> WHAT TO PRODUCE
Scan the records for "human". Report each line that includes it.

> EXTRACTED RECORDS
* * * * * * * * *

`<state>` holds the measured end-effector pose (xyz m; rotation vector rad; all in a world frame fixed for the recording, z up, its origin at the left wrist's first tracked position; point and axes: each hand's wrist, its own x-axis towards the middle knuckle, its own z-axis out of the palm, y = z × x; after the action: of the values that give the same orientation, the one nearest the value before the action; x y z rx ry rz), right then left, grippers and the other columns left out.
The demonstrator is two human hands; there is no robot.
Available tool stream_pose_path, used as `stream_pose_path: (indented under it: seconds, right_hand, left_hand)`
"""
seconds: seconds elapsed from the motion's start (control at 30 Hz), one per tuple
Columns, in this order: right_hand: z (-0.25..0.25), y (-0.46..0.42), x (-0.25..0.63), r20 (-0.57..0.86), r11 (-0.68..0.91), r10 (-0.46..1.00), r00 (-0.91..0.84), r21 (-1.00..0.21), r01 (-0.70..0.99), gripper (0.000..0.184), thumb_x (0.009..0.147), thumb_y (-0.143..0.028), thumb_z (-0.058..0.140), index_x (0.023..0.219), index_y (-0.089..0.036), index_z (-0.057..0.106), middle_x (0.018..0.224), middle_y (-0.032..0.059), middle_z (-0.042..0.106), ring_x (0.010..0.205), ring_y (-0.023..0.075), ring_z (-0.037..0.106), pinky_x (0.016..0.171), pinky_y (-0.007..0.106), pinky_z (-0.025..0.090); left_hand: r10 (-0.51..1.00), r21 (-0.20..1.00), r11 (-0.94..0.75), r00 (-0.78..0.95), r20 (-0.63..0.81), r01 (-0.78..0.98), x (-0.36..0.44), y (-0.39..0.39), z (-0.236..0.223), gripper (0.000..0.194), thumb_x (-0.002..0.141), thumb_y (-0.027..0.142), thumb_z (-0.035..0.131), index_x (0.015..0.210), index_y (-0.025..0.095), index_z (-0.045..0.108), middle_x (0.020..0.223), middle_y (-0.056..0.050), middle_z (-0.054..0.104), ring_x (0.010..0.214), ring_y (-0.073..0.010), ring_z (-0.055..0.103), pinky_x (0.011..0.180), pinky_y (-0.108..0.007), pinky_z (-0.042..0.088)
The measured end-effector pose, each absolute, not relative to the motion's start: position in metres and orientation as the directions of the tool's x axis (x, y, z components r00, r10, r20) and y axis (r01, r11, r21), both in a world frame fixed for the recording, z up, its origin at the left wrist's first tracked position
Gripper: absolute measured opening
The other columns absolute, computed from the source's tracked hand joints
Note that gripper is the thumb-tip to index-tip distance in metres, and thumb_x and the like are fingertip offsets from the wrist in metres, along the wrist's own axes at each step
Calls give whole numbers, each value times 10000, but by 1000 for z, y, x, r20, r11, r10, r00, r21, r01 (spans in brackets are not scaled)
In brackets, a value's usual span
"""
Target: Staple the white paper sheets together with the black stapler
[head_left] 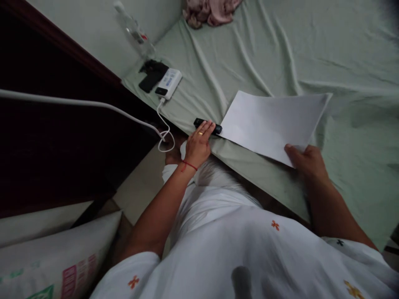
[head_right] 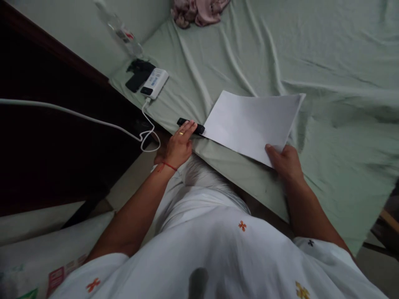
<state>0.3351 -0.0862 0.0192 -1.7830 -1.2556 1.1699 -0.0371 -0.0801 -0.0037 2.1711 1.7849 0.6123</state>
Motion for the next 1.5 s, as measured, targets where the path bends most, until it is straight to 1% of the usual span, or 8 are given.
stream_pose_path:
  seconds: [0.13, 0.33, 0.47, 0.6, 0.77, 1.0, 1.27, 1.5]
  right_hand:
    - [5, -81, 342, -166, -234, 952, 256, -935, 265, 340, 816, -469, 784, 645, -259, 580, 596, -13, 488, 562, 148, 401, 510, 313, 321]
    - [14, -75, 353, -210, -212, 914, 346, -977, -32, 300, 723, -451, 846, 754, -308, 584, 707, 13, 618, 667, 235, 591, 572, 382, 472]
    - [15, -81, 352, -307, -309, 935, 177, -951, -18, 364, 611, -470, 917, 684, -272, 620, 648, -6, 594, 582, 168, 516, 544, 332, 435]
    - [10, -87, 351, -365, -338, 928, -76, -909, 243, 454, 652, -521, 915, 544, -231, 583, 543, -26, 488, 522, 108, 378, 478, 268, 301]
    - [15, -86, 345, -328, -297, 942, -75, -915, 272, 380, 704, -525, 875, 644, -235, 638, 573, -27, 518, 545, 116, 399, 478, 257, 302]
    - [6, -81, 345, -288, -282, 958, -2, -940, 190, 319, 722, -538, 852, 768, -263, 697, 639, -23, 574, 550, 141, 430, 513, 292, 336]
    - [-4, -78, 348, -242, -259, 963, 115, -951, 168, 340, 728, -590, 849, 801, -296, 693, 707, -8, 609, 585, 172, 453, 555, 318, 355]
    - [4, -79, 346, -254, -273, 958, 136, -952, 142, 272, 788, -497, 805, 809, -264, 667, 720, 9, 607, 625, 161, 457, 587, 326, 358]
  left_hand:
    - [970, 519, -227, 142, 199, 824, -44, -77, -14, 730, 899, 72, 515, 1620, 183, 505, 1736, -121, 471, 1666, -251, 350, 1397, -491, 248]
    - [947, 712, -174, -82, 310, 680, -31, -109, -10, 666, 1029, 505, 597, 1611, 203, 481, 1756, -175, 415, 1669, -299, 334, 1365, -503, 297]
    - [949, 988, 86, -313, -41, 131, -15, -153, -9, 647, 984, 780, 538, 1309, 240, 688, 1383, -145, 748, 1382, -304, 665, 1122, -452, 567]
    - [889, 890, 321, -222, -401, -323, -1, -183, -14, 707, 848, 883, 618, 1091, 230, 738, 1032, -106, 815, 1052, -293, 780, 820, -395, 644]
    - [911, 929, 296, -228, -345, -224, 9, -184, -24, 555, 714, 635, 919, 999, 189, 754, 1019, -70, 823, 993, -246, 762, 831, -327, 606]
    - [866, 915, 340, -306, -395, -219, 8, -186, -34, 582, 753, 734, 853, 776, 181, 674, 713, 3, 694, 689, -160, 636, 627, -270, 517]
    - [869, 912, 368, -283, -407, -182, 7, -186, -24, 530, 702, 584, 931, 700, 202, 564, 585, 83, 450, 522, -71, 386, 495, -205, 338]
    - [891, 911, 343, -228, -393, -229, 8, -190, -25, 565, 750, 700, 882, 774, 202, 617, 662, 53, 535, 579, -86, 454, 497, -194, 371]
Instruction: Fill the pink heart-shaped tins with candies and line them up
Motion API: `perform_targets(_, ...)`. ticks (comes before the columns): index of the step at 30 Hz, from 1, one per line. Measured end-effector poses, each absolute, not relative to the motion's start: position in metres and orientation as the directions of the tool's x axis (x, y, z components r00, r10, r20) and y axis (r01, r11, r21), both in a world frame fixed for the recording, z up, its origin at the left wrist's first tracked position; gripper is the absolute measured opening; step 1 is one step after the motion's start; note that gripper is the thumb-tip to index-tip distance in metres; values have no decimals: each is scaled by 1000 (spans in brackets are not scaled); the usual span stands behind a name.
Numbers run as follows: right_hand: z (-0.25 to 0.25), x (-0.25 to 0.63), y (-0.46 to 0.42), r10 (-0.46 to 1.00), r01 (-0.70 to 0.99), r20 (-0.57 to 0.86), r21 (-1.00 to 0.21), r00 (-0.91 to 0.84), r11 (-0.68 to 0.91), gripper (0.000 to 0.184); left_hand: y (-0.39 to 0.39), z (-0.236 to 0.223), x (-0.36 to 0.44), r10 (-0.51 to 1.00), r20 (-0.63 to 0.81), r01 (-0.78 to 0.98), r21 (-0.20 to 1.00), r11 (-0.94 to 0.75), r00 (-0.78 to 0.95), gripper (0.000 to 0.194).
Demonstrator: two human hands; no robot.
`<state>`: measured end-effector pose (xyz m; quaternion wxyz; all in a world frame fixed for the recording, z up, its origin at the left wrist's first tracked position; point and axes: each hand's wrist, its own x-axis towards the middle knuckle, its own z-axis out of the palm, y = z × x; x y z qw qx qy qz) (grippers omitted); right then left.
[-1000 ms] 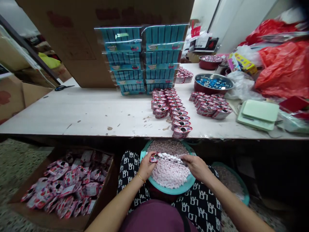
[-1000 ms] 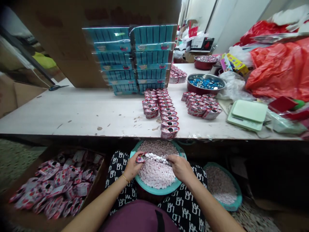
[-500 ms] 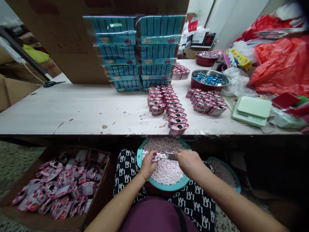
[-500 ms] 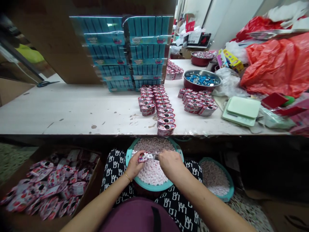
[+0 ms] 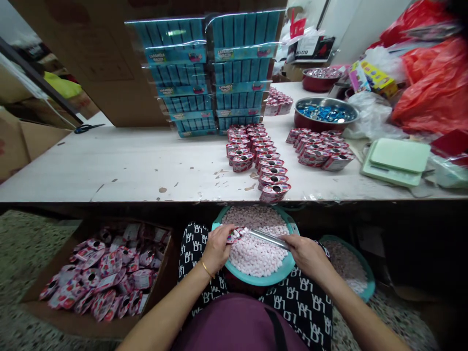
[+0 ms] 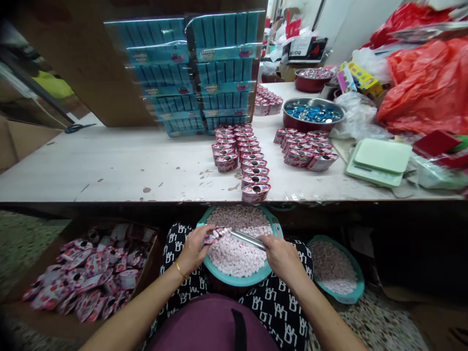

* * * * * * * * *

> RESPONSE TO THIS TASK
The demonstrator is two human hands; there is no robot.
Demonstrator: two human hands; no robot.

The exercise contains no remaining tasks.